Why I do not support the European Parliament recommendations on undocumented women migrants

I will start by doing something that I usually steer clear from which is to “explain” the European Union in a couple of sentences. This is, I am aware, reductionist and possibly erroneous in the sense that one cannot quite describe a system of government in simplistic terms. Yet, I believe it is necessary to do so in order to frame my ideas around certain resolutions.

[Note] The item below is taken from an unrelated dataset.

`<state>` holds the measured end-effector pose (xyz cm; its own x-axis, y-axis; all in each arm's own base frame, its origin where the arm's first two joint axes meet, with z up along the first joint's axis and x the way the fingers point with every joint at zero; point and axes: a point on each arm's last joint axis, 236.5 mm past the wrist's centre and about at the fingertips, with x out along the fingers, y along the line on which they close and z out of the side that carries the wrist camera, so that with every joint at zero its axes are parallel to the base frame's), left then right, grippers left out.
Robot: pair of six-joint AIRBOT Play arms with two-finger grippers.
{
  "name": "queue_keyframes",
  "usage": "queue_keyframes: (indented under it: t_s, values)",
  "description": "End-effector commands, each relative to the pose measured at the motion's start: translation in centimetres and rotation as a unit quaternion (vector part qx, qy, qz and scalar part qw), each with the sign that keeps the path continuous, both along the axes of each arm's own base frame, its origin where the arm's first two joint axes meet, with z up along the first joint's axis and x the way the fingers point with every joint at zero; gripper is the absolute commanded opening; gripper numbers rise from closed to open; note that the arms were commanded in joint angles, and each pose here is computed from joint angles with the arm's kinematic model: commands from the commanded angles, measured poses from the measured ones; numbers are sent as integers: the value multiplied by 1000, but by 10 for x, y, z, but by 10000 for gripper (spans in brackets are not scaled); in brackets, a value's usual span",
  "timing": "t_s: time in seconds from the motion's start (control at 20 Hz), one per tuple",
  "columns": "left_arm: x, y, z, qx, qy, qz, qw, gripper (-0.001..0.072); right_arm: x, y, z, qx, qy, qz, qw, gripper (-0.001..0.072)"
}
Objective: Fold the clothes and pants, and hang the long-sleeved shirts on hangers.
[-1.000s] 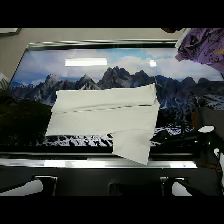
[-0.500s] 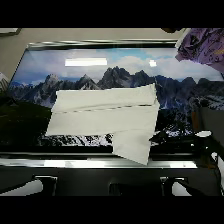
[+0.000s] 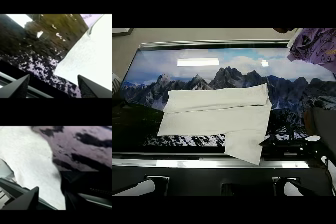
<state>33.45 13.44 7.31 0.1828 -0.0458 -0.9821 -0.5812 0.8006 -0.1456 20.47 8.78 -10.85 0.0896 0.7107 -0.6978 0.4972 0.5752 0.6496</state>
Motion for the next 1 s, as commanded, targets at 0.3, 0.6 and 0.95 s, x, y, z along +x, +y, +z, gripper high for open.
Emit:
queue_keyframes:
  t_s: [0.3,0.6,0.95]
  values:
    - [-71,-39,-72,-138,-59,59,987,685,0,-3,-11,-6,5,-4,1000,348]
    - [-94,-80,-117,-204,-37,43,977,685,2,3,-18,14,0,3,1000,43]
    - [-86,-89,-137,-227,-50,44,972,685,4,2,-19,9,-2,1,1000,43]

The European Union is a governing body that is based in Brussels. The closest comparison I can draw from existing political systems is akin to the Federal Government in the US. The different European countries, in this set up, can be loosely compared to the different States in the US. Again, this is a facile comparison and there are many differences but the centralized nature of EU administration (especially in relation to the European Parliament or European Court can somewhat be compared to “Washington” as the central administration of US politics).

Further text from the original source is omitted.